Artificial proteins modulate allostery of PDZ3 and SH3 in two domains constructs. A computational characterization of novel chimeric proteins

Palani Kirubakaran, Lucie Pfeiferová, Jiří Vondrášek*

Institute of Organic Chemistry and Biochemistry, Flemingovo náměstí 2, Prague 6, 160 10, Czech Republic. jiri.vondrasek@uochb.cas.cz

Artificial multi-domain proteins with increased structural and functional properties can be utilized in a broad spectrum of applications. The design of chimeric fusion proteins utilizing protein domains or one-domain miniproteins as building blocks is an important advancement for the creation of new biomolecules for biotechnology and medical applications.

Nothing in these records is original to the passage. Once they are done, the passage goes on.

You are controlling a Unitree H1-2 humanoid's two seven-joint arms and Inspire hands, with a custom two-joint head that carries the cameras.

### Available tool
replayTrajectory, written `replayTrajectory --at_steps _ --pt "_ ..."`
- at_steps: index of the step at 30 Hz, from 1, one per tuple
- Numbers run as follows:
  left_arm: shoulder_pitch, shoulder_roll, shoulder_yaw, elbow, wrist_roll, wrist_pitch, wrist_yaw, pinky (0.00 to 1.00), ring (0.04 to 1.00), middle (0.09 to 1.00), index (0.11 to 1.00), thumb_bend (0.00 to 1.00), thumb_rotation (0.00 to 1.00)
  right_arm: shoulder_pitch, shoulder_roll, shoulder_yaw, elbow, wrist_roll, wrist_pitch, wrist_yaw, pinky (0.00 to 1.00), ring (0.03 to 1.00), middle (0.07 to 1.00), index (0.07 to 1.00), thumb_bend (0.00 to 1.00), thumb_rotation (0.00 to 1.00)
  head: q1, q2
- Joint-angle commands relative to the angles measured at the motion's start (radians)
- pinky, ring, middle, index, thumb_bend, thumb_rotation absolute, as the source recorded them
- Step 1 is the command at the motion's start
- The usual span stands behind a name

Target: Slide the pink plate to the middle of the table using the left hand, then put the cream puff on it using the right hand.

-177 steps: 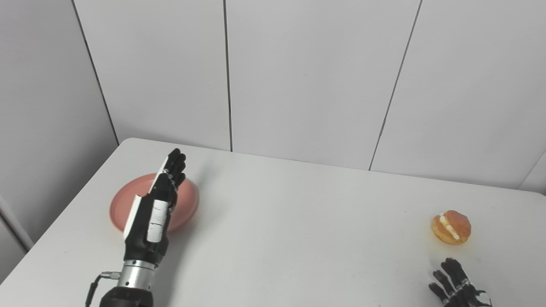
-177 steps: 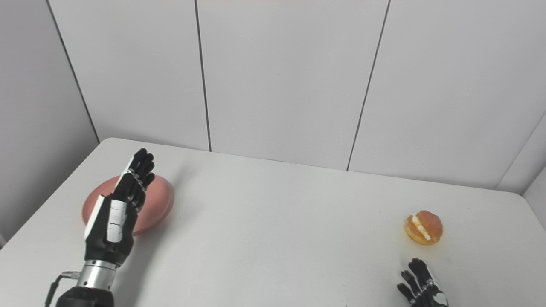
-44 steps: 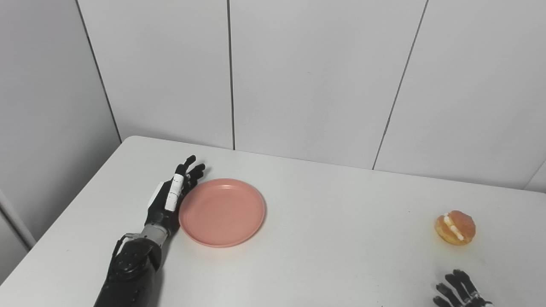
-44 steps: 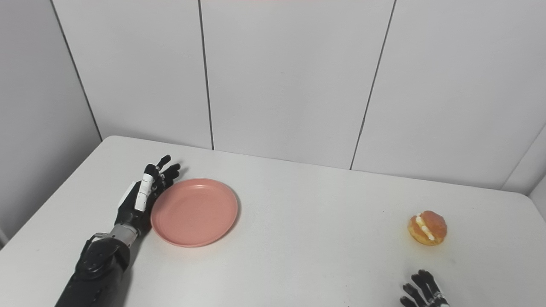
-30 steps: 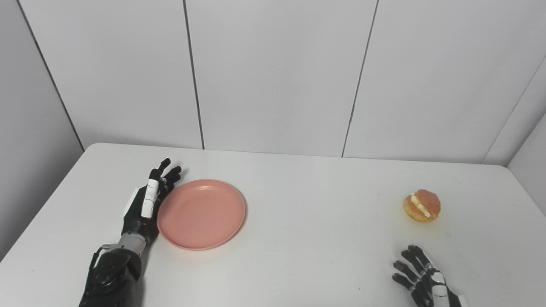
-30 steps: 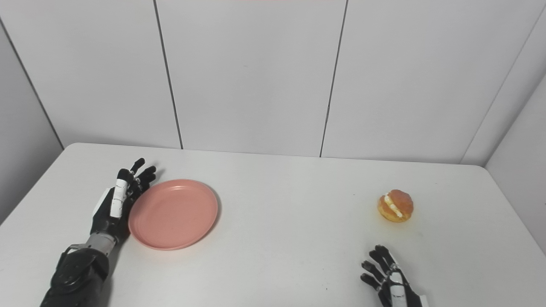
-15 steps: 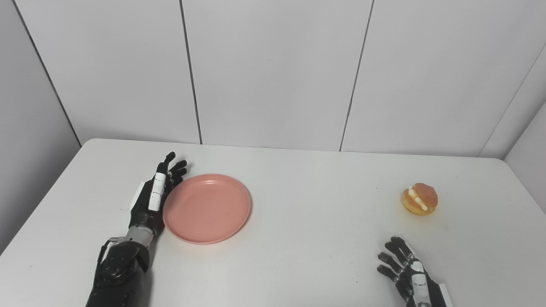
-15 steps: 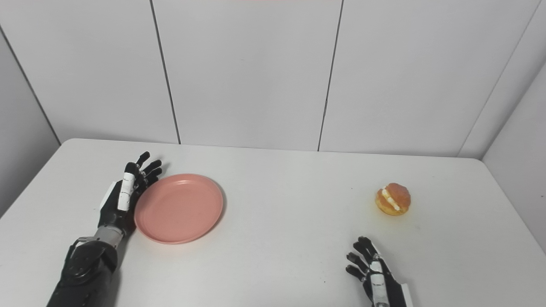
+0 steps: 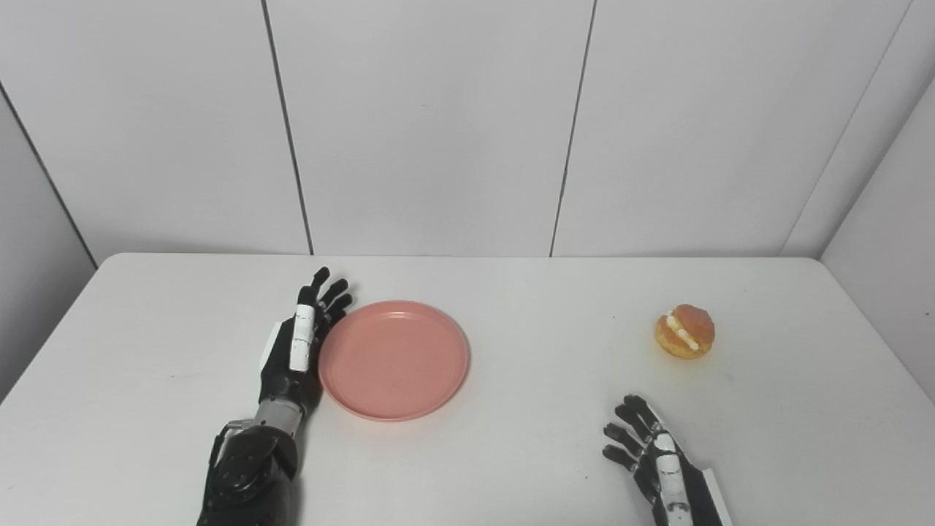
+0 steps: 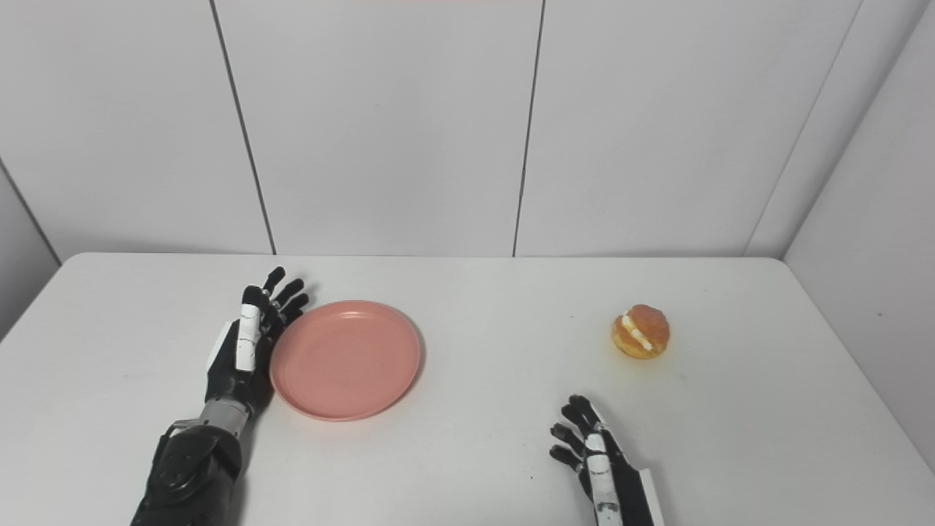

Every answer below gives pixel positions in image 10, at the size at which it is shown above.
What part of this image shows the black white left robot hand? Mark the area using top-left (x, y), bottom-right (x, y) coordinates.
top-left (205, 266), bottom-right (309, 417)

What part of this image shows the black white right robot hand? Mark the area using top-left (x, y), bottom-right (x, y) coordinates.
top-left (549, 394), bottom-right (665, 526)

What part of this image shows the pink round plate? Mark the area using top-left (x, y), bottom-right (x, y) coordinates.
top-left (269, 300), bottom-right (423, 422)

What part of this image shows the cream puff pastry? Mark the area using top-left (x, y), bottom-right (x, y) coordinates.
top-left (611, 304), bottom-right (671, 359)

However, we critically miss computational studies to describe in details dynamics and geometry properties of two domain constructs made from structurally and functionally different proteins. In this article we attempt to test our in silico design strategy using all-atom explicit solvent molecular dynamics simulations. The well characterized PDZ3 and SH3 domains of human zonula occludens (ZO-1) (3TSZ) along with other 5 artificial domains and two kind of molecular linkers were selected to construct chimeric two domains molecules. The influence of the artificial domains on the structure and dynamics of the  PDZ3 and SH3 were determined using a range of analysis. This approach allowed us to describe the artificial domains as allostery modulators of the PDZ3 and SH3 domains.